In [2]:
%run preprocessing.ipynb

In [3]:
price_only_df['unique_id'] = 'price_only'


In [None]:
# Standard libraries
import random
import multiprocessing
from math import sqrt

# Data manipulation
import numpy as np
import pandas as pd

# Machine learning
from sklearn.metrics import mean_squared_error
import optuna

# MLForecast
from mlforecast import MLForecast
from mlforecast.auto import (
    AutoMLForecast,
    AutoElasticNet, 
    AutoXGBoost,
    AutoLightGBM,
    AutoCatboost
)
from mlforecast.target_transforms import LocalStandardScaler
from mlforecast.lag_transforms import ExponentiallyWeightedMean, RollingMean

# Visualization
import matplotlib.pyplot as plt
from utilsforecast.plotting import plot_series

# Core forecasting utilities
from coreforecast.scalers import LocalStandardScaler, LocalMinMaxScaler
from coreforecast.grouped_array import GroupedArray

# Set up multiprocessing and seeds
print(multiprocessing.cpu_count())

def set_seeds(seed=42):
    np.random.seed(seed)
    random.seed(seed)
    optuna.logging.set_verbosity(optuna.logging.WARNING)

set_seeds()

In [5]:
# For CatBoost, we only tune subsample parameter due to limited data size
# More parameters could cause overfitting or convergence issues
# subsample: controls the fraction of samples used for each tree building
def catboost_model_params(trial: optuna.Trial):
    return {
        'subsample': trial.suggest_float('subsample', 0.5, 1.0)
    }

def calculate_metrics(actual, predicted):
    """Calculate multiple performance metrics for forecasting evaluation.
    
    Args:
        actual (array-like): The actual/true values
        predicted (array-like): The predicted/forecasted values
        
    Returns:
        tuple: A tuple containing:
            - rmse (float): Root Mean Square Error
            - directional_accuracy (float): Proportion of correctly predicted directions (0-1)
            - turning_point_accuracy (float): Proportion of correctly predicted turning points (0-1)
            - weighted_score (float): Combined score weighing all three metrics equally
    """
    # Convert inputs to numpy arrays and flatten
    actual = np.asarray(actual).flatten()
    predicted = np.asarray(predicted).flatten()

    # Calculate RMSE
    rmse = sqrt(mean_squared_error(actual, predicted))
    
    # Calculate directional accuracy (proportion of correctly predicted up/down movements)
    actual_diff = np.diff(actual)
    pred_diff = np.diff(predicted)
    directional_accuracy = np.mean((actual_diff * pred_diff) > 0)
    
    # Calculate turning point accuracy (proportion of correctly predicted trend changes)
    actual_turns = (actual_diff[:-1] * actual_diff[1:]) < 0  # True when direction changes
    pred_turns = (pred_diff[:-1] * pred_diff[1:]) < 0
    turning_point_accuracy = np.mean(actual_turns == pred_turns)
    
    # Calculate weighted score - lower is better
    # Combines RMSE with penalties for poor directional and turning point accuracy
    weighted_score = (rmse + (1 - directional_accuracy) + (1 - turning_point_accuracy)) / 3
    
    return rmse, directional_accuracy, turning_point_accuracy, weighted_score


In [None]:
def run_forecasting_pipeline(with_macro_df, horizon=3, step_size=3, n_windows=16):
    """Run an automated machine learning forecasting pipeline with multiple models.
    
    This function implements a complete forecasting workflow including:
    - Train/test splitting
    - Data preprocessing and scaling
    - Model training with cross-validation
    - Prediction generation
    - Performance evaluation and visualization
    
    Args:
        with_macro_df (pd.DataFrame): Input dataframe containing target variable 'y',
            datetime column 'ds', ID column 'unique_id' and optional macro features
        horizon (int, optional): Number of future periods to forecast.
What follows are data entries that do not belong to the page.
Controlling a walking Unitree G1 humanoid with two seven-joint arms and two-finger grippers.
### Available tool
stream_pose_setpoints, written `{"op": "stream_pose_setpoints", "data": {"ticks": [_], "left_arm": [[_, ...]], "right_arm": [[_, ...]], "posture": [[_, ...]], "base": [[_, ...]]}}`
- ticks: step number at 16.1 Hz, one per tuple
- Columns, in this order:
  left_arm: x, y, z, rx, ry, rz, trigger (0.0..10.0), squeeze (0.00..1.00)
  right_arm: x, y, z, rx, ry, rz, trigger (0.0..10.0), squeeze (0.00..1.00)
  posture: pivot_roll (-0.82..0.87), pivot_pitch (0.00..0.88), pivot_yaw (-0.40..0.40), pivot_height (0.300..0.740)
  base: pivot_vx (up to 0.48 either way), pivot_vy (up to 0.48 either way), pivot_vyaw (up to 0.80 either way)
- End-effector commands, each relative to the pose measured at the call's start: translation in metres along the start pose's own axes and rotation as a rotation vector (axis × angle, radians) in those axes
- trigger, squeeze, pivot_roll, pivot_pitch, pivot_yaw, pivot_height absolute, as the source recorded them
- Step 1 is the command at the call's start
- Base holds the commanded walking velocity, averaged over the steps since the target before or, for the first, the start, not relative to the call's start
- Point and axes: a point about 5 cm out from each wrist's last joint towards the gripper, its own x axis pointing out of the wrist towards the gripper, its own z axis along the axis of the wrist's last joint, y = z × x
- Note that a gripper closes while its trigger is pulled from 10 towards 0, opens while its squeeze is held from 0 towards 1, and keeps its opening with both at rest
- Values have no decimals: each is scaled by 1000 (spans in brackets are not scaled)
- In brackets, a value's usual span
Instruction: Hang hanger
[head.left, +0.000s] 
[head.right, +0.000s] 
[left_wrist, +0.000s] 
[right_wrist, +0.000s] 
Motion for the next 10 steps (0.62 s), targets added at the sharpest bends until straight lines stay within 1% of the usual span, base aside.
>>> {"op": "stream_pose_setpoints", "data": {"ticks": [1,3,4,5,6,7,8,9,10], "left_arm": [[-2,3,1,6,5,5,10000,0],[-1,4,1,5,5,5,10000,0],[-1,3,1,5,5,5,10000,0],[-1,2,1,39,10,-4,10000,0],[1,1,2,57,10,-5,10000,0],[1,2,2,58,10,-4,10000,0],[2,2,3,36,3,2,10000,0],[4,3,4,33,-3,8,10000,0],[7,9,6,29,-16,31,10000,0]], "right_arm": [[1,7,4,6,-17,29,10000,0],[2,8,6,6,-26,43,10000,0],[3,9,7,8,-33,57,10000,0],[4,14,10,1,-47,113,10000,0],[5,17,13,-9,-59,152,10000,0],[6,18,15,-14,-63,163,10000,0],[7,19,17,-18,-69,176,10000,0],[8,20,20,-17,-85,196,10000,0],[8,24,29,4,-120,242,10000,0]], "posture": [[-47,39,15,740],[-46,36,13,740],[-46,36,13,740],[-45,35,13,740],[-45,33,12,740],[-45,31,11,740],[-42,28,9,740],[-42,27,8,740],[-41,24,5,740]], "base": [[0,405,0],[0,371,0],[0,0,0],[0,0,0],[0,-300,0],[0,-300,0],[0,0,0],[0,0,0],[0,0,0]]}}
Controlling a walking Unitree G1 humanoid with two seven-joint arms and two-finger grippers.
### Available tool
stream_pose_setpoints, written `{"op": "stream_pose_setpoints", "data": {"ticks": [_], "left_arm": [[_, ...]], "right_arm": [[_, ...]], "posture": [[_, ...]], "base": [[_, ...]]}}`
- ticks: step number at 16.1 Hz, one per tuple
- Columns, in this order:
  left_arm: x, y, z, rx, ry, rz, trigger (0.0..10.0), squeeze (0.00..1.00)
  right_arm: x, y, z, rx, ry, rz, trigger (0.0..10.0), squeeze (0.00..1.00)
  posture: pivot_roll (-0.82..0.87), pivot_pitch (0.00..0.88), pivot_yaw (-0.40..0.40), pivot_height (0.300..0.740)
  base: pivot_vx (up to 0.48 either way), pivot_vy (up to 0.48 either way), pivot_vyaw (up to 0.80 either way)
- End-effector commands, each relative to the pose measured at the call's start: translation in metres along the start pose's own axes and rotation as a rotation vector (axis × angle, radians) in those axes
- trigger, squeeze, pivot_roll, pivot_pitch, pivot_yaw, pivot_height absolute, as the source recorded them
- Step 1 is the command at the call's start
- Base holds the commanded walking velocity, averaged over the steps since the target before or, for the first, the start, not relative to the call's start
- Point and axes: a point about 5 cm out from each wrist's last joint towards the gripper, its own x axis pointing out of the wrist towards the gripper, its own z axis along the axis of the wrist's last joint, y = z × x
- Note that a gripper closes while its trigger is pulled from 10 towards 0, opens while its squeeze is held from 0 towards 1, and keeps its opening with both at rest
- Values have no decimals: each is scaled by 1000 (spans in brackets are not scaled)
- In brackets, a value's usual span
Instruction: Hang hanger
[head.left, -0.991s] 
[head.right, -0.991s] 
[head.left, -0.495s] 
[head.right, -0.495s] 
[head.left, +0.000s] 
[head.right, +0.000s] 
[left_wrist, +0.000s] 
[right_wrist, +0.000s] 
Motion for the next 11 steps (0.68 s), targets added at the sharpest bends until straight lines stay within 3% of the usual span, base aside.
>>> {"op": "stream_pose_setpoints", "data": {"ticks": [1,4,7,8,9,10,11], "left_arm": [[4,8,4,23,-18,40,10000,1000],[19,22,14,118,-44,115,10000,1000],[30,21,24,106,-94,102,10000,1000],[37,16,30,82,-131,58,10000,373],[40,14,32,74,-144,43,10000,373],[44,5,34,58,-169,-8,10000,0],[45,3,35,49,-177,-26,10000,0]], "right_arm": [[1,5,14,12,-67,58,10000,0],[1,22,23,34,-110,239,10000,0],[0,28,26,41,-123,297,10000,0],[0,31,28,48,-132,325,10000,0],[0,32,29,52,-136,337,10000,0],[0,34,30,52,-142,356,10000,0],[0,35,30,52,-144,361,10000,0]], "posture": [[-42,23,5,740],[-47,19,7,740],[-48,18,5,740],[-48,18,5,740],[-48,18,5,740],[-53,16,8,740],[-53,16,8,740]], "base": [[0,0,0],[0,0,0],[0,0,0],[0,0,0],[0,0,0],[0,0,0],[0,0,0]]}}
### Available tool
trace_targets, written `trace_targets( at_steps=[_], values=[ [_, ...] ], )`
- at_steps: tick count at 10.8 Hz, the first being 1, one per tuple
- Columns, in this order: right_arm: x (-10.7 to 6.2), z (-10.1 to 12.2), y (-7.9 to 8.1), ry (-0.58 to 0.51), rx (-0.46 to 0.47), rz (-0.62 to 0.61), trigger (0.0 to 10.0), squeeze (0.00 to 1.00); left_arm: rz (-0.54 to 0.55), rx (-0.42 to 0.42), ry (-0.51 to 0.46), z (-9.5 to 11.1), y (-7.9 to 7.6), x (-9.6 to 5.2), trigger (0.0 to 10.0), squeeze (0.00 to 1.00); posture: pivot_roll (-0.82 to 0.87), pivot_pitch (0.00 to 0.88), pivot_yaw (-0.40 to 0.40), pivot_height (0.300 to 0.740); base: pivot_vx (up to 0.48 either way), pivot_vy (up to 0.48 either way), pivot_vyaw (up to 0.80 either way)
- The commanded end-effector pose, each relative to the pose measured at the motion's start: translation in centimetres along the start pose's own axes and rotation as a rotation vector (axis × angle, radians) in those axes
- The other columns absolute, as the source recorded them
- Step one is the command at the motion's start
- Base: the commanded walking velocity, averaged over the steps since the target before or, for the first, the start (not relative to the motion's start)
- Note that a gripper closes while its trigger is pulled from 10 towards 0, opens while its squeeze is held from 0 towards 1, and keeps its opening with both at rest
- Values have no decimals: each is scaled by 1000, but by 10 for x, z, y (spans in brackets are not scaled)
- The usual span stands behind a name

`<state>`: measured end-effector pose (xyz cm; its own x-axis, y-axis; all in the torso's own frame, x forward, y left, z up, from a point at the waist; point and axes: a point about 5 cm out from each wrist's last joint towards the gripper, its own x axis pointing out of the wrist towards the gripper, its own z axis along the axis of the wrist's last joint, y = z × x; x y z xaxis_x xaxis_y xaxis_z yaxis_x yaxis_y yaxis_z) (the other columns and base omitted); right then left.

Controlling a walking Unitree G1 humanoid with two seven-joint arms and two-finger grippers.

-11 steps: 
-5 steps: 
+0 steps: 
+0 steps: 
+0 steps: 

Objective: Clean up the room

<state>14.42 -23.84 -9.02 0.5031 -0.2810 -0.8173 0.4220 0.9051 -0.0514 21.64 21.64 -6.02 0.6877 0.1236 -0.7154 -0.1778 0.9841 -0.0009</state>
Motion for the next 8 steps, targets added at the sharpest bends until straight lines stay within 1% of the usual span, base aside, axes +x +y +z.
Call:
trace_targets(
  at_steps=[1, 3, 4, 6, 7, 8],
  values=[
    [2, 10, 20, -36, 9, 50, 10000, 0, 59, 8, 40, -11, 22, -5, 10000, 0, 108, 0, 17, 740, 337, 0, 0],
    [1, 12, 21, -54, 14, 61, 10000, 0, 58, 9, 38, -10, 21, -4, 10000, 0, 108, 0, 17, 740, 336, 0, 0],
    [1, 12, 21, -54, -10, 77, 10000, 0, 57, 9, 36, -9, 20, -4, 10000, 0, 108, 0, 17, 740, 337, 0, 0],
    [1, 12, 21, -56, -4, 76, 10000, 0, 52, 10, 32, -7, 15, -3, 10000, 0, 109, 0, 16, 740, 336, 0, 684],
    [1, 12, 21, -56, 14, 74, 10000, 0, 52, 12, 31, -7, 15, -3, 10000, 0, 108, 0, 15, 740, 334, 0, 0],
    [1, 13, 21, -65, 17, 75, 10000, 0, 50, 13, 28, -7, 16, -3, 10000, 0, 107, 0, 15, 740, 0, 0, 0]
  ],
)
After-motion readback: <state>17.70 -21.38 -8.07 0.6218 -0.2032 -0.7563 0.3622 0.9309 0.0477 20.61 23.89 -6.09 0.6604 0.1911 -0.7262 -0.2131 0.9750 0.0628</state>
Defaults to 3.
        step_size (int, optional): Number of periods between cross-validation windows. Defaults to 3.
        n_windows (int, optional): Number of cross-validation windows. Defaults to 16.
            
    Returns:
        tuple: A tuple containing:
            - auto_mlf (AutoMLForecast): The fitted forecasting model
            - predictions (pd.DataFrame): Future predictions
            - cv_results (dict): Cross-validation results for each model
            - metrics_df (pd.DataFrame): Performance metrics comparison
    """
    # Split data into train and test sets
    # Test set size is determined by number of windows * step size
    train_size = len(with_macro_df) - n_windows * step_size
    train_df = with_macro_df[:train_size].copy()
    test_df = with_macro_df[train_size:].copy()  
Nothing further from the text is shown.